[Excerpts from a dataset]
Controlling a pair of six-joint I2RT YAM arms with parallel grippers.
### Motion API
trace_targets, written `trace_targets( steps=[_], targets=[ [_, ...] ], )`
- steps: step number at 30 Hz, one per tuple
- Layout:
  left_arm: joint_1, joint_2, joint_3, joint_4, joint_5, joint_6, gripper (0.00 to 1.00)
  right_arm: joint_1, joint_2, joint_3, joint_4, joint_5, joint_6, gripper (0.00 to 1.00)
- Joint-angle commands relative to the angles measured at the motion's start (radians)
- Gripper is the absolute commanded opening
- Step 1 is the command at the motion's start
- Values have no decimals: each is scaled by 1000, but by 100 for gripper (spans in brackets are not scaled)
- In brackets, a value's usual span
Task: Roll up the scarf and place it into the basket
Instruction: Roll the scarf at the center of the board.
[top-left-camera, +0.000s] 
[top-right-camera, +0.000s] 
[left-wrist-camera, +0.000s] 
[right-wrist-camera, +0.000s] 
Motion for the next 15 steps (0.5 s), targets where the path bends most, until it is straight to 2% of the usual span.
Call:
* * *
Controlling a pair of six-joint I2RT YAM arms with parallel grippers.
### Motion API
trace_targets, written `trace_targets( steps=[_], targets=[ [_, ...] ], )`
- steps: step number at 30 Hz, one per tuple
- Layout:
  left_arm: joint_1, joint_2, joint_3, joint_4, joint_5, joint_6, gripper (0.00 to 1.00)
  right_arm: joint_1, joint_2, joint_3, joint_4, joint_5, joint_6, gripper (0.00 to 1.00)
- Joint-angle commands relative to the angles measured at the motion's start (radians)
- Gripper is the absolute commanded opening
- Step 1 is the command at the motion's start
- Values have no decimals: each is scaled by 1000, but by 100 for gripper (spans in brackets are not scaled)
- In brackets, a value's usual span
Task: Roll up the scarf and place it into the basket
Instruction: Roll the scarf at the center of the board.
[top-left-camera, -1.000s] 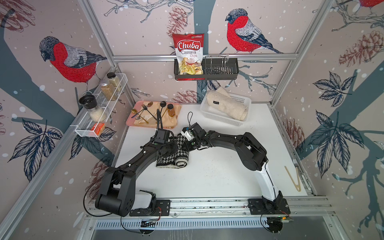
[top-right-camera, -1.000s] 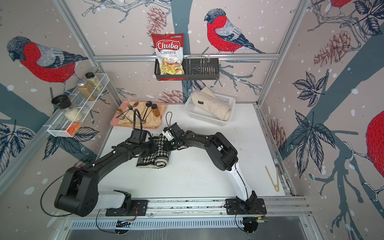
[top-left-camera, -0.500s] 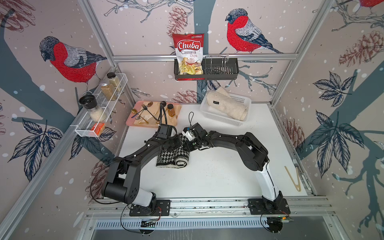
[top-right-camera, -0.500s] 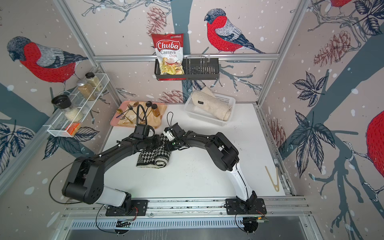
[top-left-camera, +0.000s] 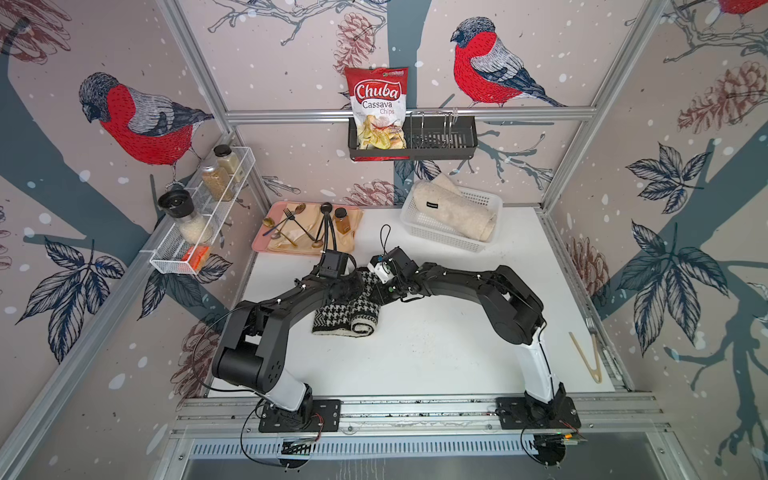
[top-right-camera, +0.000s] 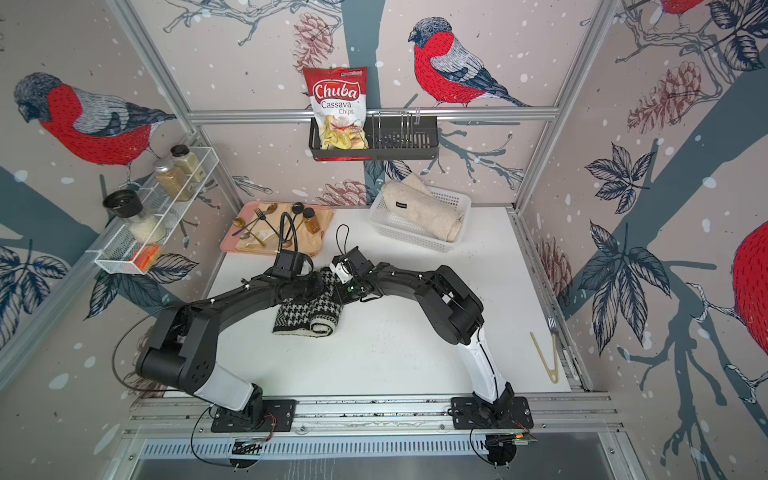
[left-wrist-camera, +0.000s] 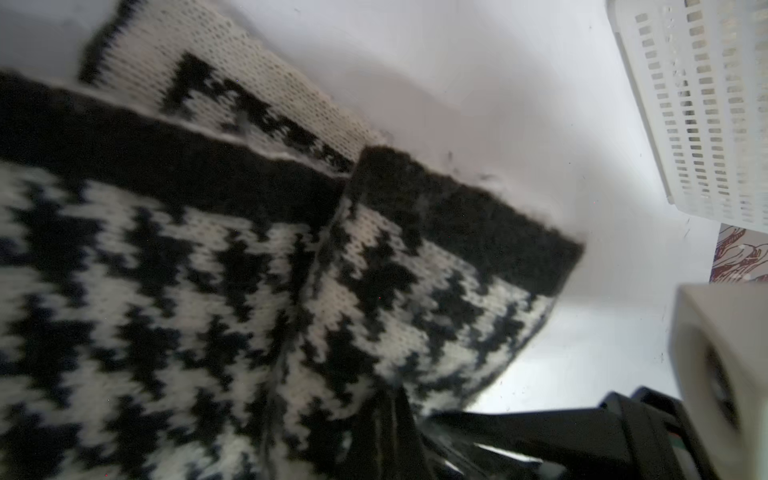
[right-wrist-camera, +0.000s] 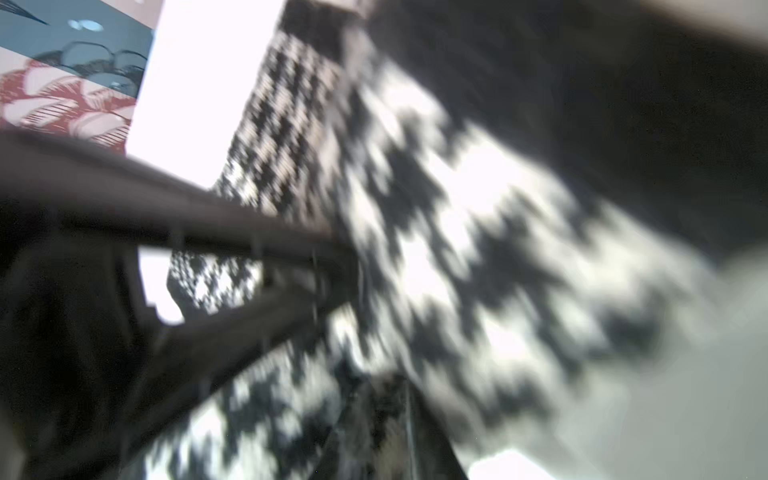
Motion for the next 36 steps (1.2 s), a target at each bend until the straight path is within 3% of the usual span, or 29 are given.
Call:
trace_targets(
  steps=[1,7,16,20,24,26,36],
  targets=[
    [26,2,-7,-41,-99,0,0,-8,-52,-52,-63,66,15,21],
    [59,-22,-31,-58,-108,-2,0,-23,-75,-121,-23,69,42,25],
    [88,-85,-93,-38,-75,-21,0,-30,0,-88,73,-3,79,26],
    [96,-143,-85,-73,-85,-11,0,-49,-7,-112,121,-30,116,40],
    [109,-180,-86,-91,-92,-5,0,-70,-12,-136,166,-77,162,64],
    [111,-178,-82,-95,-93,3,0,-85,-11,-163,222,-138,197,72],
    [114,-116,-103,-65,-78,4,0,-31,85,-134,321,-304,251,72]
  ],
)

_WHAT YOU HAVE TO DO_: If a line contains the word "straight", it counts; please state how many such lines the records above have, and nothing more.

_ANSWER TO THE PROBLEM_: 2